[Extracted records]
----
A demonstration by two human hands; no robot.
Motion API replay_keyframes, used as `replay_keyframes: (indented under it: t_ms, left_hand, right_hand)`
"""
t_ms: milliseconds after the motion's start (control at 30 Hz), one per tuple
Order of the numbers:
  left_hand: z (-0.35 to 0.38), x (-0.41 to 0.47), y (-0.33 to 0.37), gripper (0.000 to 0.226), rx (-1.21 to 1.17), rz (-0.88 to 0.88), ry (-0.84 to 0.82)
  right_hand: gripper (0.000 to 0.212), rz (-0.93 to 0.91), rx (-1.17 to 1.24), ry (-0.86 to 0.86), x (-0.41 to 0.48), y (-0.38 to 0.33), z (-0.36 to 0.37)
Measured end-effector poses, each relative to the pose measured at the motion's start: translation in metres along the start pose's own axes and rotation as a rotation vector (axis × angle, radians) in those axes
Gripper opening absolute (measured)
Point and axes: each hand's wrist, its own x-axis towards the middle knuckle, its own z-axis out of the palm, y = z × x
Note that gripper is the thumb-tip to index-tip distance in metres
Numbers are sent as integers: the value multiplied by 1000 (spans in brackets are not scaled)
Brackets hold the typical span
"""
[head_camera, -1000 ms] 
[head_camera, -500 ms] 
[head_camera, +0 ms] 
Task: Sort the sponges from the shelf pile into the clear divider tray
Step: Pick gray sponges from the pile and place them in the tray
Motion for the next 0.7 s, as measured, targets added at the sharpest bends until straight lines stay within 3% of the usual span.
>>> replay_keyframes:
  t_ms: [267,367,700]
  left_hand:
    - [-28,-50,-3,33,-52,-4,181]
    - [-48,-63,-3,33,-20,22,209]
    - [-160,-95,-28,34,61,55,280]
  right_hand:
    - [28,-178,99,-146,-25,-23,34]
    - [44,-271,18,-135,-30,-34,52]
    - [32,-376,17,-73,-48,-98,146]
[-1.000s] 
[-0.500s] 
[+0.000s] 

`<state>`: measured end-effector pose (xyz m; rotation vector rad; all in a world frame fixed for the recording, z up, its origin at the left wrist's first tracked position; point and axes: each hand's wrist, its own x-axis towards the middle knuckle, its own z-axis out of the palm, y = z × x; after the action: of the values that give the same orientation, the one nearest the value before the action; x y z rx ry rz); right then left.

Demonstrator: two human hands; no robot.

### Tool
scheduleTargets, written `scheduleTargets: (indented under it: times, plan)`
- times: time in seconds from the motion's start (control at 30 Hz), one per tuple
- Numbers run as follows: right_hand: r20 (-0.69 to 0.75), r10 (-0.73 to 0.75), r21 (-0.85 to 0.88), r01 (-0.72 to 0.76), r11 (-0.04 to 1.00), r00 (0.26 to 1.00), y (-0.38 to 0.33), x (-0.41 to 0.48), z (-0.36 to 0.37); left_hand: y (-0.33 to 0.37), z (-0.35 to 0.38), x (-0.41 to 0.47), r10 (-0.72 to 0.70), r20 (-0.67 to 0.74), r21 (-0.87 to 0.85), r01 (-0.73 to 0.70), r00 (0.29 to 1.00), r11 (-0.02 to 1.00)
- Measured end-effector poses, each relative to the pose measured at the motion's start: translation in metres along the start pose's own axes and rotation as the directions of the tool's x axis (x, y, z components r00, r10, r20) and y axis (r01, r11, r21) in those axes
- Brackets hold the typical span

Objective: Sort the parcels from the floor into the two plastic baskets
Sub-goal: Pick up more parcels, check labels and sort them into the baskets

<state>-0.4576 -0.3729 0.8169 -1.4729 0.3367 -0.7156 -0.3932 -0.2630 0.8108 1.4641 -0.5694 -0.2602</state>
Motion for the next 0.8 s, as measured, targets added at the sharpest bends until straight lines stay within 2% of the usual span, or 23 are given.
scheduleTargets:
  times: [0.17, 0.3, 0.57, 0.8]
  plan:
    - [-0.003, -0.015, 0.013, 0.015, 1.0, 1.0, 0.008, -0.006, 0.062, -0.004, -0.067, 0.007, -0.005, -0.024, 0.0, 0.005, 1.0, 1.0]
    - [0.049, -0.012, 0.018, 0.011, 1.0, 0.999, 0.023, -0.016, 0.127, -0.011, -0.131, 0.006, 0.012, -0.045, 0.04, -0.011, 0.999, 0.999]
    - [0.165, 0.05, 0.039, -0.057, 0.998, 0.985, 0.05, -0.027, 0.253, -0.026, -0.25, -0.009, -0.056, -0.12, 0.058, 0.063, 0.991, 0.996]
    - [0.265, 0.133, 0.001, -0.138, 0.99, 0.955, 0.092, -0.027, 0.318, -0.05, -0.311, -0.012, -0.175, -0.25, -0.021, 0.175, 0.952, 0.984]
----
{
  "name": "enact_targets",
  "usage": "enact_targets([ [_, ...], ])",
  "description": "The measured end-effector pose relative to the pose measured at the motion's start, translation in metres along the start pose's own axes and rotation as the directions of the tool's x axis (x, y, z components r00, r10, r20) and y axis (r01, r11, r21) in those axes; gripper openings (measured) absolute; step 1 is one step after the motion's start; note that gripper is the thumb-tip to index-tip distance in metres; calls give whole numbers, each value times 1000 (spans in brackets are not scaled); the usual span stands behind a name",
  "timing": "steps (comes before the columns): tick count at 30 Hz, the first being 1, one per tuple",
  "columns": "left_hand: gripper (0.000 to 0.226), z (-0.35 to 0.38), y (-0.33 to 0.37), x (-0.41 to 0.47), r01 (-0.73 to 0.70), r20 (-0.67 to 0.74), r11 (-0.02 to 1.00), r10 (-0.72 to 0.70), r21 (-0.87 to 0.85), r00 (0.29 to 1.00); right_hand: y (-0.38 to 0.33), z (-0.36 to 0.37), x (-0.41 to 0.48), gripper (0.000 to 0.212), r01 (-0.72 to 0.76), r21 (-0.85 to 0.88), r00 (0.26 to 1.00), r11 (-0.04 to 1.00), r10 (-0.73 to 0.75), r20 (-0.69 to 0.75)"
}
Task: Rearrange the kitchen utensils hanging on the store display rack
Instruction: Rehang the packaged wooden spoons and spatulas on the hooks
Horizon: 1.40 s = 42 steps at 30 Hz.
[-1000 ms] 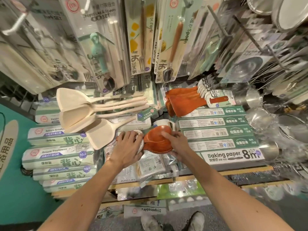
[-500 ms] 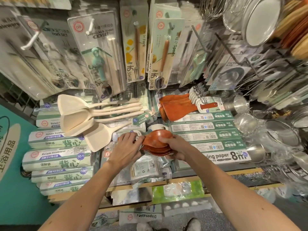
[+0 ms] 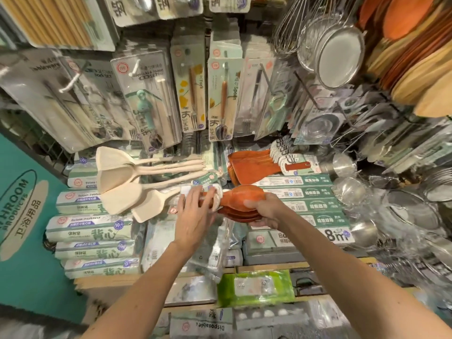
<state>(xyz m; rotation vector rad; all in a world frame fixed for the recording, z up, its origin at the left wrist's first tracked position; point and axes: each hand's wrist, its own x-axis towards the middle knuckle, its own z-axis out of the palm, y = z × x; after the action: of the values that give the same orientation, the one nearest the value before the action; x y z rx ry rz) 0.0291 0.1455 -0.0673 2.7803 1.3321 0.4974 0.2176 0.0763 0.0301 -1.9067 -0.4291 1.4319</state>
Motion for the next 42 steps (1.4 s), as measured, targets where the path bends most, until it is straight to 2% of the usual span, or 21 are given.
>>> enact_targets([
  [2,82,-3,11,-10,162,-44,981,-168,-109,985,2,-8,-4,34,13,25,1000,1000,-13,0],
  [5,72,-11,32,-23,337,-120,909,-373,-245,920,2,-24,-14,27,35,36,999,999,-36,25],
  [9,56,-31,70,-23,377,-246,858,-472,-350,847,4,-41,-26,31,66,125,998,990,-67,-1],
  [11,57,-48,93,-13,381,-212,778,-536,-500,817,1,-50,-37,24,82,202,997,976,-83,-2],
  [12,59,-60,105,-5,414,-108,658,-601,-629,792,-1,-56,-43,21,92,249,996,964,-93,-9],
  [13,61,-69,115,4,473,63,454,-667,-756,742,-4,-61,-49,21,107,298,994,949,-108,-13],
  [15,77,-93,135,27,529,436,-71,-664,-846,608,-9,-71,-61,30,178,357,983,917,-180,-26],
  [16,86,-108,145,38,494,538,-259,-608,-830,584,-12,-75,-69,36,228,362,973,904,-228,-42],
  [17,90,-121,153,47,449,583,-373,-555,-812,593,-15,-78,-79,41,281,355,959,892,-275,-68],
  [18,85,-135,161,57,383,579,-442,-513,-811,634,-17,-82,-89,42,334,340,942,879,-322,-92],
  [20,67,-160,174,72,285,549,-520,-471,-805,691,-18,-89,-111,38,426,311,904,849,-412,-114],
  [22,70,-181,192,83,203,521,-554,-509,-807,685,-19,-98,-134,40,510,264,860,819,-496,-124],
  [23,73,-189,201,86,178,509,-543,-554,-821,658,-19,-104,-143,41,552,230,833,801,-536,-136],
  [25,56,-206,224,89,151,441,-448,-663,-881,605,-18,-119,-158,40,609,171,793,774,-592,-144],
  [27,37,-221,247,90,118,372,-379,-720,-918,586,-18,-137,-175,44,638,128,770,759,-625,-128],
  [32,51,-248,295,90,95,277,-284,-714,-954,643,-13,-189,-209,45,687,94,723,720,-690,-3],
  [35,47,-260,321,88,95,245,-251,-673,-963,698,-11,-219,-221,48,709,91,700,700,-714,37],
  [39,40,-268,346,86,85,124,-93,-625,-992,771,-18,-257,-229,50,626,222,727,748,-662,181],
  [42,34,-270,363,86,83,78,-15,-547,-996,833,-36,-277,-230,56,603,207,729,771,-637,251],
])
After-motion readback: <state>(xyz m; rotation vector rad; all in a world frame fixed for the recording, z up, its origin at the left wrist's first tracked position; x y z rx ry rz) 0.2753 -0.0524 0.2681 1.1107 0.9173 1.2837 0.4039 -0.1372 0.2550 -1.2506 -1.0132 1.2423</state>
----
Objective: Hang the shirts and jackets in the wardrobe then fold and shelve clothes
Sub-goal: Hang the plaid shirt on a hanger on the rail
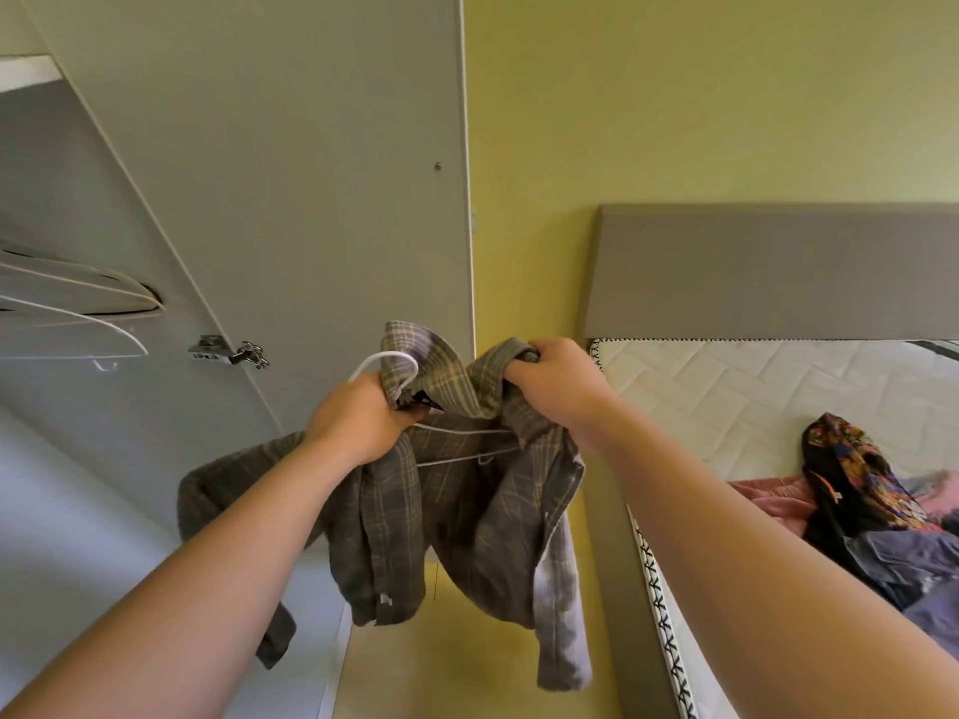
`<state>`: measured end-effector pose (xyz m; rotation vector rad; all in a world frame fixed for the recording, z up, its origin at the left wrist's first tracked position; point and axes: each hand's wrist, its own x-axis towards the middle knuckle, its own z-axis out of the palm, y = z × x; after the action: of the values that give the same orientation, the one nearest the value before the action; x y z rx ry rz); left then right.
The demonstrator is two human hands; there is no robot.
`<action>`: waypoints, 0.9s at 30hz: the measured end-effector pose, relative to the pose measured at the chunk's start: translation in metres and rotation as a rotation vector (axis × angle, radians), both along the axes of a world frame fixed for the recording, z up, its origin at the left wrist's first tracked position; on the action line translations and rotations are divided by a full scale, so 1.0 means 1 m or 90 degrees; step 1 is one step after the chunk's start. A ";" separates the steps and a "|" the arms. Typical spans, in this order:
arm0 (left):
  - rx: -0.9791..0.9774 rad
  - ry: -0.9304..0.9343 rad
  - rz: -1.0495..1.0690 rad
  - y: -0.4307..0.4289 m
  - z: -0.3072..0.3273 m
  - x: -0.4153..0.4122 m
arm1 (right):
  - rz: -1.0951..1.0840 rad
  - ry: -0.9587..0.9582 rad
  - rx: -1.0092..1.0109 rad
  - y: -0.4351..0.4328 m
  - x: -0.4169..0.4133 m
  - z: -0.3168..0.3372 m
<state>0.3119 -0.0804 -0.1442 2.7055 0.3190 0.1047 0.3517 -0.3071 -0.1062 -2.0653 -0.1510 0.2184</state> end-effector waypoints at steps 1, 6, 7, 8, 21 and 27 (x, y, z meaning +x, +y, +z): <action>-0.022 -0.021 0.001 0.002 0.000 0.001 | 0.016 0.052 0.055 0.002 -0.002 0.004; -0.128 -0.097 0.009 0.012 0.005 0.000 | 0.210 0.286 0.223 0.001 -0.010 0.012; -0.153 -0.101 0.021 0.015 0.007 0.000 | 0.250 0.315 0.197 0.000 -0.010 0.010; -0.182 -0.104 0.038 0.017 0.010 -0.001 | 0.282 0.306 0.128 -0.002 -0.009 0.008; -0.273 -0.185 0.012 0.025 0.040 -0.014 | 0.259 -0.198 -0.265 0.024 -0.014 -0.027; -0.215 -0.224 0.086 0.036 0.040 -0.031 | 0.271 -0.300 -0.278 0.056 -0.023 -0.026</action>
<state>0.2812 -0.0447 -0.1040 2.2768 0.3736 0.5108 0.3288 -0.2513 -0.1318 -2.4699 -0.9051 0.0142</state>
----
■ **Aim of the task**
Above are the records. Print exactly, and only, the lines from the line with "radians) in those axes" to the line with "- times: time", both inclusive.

■ **Exercise answer**
Measured end-effector poses, each relative to the pose measured at the motion's start: translation in metres along the start pose's own axes and rotation as a rotation vector (axis × angle, radians) in those axes
Gripper opening absolute (measured)
Point and axes: each hand's wrist, its own x-axis towards the middle knuckle, its own z-axis out of the palm, y = z × x
Note that gripper is the thumb-tip to index-tip distance in metres
Numbers are sent as integers: the value multiplied by 1000 (spans in brackets are not scaled)
Brackets hold the typical span
"""
[head_camera, -1000 ms] 
[head_camera, -500 ms] 
[head_camera, +0 ms] 
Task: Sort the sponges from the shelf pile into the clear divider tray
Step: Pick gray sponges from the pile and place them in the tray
Motion for the next 0.7 s, as measured, targets added at the sharpest bends until straight lines stay within 3% of the usual span.
>>> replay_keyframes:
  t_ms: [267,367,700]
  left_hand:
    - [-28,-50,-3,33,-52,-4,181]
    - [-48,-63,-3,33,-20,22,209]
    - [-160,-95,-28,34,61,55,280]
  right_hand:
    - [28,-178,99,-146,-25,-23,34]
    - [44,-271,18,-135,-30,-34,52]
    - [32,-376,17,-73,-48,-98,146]
[-1.000s] 
[-0.500s] 
[+0.000s] 

`<state>`: measured end-effector pose (xyz m; rotation vector rad; all in a world frame fixed for the recording, z up, its origin at the left wrist's first tracked position; point and axes: each hand's wrist, its own x-axis towards the middle knuckle, its own z-axis out of the palm, y = z × x; after the action: of the values that give the same orientation, the one nearest the value before the action; x y z rx ry rz); right then left.

Demonstrator: two human hands; no robot.

### Tool
scheduleTargets, written `scheduleTargets: (indented under it: times, plan)`
- times: time in seconds from the motion's start (control at 30 Hz), one per tuple

Nothing else is part of this exercise.